EXERCISE INSTRUCTIONS: In the records below, the line with "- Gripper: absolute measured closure" opens the range and the line with "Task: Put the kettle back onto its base" closes it; print that range exactly and nothing else.

(Excerpts from a dataset)
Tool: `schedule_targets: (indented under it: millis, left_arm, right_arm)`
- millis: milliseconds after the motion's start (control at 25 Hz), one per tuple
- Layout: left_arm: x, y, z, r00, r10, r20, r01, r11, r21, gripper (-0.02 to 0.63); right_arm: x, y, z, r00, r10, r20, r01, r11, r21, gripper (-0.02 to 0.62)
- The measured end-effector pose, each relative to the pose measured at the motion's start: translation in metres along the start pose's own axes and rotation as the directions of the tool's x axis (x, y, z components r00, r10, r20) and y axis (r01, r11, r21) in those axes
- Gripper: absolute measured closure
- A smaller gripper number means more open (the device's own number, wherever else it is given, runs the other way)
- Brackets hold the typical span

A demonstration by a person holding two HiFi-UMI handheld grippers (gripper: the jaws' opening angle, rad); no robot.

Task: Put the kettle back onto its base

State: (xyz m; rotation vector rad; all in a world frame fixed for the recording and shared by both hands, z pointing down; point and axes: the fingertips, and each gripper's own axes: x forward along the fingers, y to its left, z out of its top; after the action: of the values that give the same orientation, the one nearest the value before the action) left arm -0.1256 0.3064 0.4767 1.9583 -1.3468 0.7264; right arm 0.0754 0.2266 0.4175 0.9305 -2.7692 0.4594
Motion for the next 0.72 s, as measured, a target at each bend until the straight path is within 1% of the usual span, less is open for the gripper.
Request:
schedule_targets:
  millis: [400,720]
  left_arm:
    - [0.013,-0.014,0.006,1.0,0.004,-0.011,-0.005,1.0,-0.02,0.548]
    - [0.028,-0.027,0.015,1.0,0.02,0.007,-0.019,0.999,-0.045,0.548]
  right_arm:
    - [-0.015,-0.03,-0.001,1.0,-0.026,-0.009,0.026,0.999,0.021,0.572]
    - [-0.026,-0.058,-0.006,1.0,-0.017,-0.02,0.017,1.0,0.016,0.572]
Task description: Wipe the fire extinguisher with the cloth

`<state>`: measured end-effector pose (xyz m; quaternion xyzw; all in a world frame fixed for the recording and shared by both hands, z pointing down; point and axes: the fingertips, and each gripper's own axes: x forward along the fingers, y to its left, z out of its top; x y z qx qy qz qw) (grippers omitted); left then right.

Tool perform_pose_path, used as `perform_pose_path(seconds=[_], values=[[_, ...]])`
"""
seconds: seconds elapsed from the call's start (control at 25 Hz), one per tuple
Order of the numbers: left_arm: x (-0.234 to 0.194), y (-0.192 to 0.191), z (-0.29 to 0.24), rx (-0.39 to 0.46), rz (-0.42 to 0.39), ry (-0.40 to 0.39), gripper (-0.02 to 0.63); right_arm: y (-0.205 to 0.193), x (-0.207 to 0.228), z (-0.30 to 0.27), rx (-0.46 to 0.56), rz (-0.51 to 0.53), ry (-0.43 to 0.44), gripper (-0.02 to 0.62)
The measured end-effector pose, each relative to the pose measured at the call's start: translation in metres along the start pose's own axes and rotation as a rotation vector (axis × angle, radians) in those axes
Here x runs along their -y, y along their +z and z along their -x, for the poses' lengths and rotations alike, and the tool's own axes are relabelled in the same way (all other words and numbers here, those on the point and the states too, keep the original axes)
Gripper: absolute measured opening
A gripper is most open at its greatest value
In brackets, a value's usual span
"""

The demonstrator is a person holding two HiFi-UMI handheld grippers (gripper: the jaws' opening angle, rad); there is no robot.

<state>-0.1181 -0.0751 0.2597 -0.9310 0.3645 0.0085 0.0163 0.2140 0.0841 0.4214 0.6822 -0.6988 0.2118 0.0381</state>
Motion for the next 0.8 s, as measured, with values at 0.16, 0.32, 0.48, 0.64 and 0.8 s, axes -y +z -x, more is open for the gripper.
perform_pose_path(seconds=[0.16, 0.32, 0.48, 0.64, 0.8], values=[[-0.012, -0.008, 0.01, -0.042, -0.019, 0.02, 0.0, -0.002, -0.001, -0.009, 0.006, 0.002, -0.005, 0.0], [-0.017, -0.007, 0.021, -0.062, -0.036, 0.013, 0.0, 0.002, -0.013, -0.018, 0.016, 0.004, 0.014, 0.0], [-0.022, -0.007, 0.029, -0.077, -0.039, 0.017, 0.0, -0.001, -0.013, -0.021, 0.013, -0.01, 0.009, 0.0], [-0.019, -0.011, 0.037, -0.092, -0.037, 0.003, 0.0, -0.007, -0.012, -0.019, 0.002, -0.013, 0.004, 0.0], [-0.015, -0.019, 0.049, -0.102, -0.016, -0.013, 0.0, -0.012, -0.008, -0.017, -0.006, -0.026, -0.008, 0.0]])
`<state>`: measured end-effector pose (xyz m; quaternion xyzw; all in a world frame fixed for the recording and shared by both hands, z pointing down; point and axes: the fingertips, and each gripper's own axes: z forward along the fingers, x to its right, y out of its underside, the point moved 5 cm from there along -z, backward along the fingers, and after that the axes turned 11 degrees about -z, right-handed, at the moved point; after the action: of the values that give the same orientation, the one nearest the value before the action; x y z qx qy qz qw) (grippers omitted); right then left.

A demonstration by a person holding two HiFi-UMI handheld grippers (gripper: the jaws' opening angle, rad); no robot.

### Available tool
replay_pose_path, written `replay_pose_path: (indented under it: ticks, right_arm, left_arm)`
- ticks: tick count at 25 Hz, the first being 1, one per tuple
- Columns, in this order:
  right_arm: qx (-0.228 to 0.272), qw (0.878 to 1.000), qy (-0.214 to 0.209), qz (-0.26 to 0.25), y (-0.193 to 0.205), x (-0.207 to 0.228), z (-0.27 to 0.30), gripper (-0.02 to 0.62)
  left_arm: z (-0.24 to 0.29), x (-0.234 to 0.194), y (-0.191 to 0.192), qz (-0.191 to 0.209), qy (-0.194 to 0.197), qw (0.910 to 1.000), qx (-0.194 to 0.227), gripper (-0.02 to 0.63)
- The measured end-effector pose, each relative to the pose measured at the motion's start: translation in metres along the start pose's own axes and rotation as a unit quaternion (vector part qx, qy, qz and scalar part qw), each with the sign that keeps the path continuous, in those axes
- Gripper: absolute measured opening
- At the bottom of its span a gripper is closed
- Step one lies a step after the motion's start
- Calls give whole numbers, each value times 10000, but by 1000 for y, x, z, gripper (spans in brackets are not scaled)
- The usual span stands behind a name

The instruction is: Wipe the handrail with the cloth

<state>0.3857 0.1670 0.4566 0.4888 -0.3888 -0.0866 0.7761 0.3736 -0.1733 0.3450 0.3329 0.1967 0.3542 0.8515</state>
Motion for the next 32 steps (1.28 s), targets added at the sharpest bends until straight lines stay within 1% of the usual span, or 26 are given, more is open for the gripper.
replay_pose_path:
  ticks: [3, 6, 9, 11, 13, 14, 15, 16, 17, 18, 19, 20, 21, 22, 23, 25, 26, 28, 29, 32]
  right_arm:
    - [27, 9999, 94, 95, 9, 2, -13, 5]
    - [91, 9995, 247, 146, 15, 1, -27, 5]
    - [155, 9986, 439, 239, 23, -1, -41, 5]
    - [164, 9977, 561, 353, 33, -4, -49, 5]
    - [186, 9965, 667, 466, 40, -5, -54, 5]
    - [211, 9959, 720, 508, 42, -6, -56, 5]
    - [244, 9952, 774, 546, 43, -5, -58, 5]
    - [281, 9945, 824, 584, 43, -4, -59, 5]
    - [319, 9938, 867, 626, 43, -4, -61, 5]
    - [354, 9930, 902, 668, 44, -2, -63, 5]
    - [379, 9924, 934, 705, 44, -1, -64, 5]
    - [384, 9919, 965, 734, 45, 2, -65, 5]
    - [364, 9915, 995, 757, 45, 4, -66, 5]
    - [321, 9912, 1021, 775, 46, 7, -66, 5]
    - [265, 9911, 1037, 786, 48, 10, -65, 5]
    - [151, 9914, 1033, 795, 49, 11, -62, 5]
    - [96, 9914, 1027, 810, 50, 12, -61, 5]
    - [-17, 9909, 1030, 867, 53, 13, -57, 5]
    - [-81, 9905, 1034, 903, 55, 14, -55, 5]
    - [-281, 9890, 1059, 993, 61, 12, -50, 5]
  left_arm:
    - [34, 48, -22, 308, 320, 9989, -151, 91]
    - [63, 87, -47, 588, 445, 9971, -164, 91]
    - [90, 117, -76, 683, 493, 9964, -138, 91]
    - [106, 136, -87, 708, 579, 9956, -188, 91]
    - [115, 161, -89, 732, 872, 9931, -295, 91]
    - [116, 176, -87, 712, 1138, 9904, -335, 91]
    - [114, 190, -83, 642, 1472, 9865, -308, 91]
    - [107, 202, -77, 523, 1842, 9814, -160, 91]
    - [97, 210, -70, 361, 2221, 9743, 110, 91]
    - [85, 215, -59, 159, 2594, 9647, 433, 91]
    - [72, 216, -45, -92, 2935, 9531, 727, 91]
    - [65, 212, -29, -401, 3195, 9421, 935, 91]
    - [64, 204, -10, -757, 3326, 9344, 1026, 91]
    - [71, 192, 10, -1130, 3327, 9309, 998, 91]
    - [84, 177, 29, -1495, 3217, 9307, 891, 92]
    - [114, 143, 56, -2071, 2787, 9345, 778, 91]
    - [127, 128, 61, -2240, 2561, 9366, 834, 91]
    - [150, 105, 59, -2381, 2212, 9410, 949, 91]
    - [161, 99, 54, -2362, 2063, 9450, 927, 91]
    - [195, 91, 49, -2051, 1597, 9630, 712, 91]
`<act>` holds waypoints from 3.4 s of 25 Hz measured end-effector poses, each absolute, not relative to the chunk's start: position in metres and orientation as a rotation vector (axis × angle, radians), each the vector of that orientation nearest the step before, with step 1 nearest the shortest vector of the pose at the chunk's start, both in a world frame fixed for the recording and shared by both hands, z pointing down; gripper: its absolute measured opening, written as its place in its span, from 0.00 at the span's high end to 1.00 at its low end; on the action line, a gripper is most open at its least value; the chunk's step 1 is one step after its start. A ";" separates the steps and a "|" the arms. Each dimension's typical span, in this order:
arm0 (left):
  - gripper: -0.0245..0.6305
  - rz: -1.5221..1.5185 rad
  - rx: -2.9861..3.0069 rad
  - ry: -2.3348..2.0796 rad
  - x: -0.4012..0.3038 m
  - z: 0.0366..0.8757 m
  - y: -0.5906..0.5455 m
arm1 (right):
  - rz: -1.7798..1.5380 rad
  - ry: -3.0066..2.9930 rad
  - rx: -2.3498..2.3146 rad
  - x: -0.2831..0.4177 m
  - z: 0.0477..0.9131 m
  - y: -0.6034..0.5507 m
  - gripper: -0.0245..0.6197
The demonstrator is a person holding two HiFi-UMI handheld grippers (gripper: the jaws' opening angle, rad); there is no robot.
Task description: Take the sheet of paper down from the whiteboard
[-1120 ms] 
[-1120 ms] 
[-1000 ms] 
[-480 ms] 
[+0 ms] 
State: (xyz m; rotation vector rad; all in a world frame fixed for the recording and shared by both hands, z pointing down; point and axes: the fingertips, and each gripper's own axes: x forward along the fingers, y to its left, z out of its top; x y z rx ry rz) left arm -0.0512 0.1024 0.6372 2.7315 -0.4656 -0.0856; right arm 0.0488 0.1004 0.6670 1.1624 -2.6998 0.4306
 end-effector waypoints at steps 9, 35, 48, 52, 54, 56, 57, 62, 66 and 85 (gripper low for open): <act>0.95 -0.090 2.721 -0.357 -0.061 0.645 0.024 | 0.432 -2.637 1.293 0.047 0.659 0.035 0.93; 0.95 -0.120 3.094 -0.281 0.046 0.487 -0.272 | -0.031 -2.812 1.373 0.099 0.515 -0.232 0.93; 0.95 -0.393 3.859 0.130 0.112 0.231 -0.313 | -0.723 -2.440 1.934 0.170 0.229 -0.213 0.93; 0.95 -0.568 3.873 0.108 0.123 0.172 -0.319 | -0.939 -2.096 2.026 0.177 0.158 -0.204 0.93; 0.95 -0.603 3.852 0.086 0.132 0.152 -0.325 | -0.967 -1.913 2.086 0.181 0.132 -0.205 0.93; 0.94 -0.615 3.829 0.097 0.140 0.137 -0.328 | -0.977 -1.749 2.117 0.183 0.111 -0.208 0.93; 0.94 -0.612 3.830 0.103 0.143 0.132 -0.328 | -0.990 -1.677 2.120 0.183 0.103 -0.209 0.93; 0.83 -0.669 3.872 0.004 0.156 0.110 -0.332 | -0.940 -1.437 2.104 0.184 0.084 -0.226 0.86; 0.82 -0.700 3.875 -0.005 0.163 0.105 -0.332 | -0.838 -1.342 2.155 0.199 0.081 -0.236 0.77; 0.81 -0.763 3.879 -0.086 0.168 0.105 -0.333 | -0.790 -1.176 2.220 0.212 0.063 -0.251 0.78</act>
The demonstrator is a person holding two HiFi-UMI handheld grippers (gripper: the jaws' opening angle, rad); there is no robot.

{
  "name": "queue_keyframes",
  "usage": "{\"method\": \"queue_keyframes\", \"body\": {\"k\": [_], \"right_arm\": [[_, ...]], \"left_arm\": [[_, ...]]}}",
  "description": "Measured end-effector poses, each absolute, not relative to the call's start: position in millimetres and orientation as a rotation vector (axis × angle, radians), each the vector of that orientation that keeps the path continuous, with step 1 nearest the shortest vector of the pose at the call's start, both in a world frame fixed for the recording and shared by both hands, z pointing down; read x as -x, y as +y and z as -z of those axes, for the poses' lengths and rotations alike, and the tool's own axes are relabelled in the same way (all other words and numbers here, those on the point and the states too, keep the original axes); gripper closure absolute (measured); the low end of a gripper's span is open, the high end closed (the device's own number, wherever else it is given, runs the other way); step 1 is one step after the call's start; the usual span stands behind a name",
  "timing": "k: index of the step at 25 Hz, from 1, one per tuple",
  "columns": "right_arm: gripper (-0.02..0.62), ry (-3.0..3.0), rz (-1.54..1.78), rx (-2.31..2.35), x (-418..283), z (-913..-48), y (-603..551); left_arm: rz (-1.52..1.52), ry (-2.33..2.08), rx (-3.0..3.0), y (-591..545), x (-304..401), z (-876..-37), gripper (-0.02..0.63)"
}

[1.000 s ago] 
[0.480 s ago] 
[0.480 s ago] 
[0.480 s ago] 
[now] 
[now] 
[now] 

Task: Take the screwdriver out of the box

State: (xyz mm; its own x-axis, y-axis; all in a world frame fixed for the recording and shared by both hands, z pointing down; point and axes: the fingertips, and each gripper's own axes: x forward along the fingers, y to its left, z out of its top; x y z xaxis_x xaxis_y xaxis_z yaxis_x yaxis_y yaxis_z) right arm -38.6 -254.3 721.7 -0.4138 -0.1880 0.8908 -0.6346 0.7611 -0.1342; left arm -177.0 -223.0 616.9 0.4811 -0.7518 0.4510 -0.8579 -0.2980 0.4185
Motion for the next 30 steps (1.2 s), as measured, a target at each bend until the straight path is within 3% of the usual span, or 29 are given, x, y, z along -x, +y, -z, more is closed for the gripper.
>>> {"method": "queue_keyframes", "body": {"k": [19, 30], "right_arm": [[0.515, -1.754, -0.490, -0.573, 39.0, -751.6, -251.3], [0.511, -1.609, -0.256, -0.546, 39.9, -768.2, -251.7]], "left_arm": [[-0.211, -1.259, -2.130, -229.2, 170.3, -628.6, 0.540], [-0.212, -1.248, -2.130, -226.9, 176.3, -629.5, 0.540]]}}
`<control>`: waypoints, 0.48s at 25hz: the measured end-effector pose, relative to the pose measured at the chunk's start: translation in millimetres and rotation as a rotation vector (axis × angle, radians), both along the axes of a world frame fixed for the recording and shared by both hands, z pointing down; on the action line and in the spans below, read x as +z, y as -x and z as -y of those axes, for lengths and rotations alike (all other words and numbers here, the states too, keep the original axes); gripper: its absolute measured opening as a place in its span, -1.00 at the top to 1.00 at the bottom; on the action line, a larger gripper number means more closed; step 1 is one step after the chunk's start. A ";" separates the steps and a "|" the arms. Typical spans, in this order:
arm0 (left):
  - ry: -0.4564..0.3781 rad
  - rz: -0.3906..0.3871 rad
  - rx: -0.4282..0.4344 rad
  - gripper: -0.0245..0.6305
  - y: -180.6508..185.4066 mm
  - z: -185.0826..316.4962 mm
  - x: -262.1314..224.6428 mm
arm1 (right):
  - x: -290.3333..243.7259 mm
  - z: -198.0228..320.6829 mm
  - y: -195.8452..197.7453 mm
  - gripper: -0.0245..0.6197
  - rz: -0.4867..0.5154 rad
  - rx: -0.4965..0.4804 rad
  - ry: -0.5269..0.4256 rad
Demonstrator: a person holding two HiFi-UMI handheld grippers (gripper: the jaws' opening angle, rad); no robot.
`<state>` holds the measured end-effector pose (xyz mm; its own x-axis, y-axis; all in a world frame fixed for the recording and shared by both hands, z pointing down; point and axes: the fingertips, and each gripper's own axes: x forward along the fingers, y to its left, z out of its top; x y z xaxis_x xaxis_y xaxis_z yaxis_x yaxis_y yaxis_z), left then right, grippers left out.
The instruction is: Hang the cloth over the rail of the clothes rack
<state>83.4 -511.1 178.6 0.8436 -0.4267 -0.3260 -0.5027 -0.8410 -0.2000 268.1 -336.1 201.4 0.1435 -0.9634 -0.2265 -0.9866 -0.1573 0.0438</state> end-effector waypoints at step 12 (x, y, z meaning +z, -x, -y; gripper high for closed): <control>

SOLUTION FOR THIS EXERCISE:
- Gripper: absolute measured closure
- A smaller gripper number means more open (the device's own number, wherever else it is given, runs the other way)
- Brackets hold the typical span

A demonstration by a person holding two HiFi-UMI handheld grippers (gripper: the jaws' opening angle, rad); no robot.

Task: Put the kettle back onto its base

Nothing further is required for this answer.